La poussée de la « servicialisation »
L’un des effets les plus structurants de cette révolution invisible réside dans l’évolution des modèles économiques. L’étude révèle que 77 % des dirigeants voient l’IA comme un accélérateur de la « servicialisation », c’est-à-dire le passage d’une logique de vente de produits à une logique de fourniture de résultats mesurables — disponibilité, performance, valeur continue. Dans les secteurs à forte intensité capitalistique, l’IA permet d’optimiser l’usage des actifs, d’anticiper les pannes et d’ajuster l’offre en temps réel aux besoins du client.Cette dynamique transforme la nature même de la relation client-fournisseur, avec un glissement vers des engagements contractuels fondés sur la qualité de service plutôt que sur la livraison de biens matériels. Elle ouvre la voie à des formes hybrides d’exploitation, où le pilotage par les données, l’IA embarquée et la supervision décentralisée deviennent la norme. En toile de fond, ce basculement reflète une exigence accrue de flexibilité, de réactivité et de différenciation dans des marchés de plus en plus volatils.

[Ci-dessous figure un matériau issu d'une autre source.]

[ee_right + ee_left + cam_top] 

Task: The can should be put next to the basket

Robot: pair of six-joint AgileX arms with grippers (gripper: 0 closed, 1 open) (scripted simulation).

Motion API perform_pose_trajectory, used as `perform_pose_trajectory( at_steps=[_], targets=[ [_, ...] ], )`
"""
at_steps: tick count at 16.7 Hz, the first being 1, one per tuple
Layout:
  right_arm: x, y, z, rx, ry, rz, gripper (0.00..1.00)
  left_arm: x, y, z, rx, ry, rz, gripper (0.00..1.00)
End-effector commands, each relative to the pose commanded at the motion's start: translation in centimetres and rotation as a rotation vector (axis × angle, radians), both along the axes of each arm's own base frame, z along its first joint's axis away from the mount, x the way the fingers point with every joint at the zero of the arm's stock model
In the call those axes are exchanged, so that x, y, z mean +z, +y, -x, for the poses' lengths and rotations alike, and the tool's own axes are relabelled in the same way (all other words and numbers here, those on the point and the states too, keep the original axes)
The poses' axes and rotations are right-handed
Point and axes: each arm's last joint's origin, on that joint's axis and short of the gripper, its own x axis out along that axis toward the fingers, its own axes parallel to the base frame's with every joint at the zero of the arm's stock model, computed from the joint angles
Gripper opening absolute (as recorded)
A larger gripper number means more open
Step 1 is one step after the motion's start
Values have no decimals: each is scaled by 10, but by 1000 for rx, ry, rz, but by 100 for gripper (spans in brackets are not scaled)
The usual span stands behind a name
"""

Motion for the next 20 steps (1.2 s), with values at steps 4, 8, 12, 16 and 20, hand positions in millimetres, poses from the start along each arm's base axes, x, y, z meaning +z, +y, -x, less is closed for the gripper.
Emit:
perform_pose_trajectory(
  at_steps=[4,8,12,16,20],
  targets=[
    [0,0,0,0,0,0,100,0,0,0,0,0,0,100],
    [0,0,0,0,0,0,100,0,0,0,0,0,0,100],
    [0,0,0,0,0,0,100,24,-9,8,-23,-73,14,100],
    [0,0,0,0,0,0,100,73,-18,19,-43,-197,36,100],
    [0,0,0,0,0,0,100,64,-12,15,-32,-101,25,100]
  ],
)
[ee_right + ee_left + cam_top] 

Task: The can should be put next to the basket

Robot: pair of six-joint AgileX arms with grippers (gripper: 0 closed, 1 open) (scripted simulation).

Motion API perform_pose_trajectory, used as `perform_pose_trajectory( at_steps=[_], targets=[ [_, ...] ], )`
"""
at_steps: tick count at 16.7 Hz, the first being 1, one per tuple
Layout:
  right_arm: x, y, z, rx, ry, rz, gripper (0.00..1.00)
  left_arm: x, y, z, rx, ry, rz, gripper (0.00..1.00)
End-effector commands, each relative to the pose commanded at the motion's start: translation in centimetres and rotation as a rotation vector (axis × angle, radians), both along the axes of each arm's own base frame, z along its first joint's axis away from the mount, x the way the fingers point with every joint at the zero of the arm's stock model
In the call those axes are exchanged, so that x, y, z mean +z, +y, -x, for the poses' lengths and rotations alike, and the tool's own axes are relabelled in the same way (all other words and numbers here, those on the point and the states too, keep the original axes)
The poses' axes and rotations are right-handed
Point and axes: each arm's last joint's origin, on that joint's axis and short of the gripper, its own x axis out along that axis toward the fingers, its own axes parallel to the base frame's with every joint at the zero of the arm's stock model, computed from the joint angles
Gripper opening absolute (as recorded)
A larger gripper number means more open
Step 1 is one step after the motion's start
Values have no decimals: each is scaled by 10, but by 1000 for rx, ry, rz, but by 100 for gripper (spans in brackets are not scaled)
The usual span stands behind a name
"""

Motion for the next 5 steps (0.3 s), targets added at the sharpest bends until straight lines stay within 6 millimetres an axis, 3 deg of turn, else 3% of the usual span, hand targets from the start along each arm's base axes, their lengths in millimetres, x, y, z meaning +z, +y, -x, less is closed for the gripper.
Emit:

Gouvernance, confiance, supervision : la prochaine bataille sera réglementaire
Malgré les avancées techniques et les gains économiques, la défiance persiste. L’étude indique que 68 % des dirigeants jugent qu’un humain doit valider les décisions prises par une IA. Les biais algorithmiques restent une préoccupation majeure, notamment aux États-Unis (63 %), tandis que la France (77 %) et l’Allemagne (68 %) appellent massivement à la mise en place d’un organisme de régulation international indépendant. Ces chiffres traduisent une tension croissante entre l’automatisation des décisions et l’exigence de transparence, d’auditabilité et de conformité éthique.La gouvernance de l’IA devient ainsi un enjeu stratégique à part entière, non seulement pour les entreprises, mais aussi pour les États et les régulateurs. La capacité à déployer une IA de confiance, traçable, conforme aux réglementations sectorielles et territoriales, deviendra un critère de compétitivité. Dans ce contexte, la souveraineté technologique, la maîtrise des données industrielles et l’indépendance des chaînes logicielles reviennent sur le devant de la scène, avec des implications majeures pour les fournisseurs européens.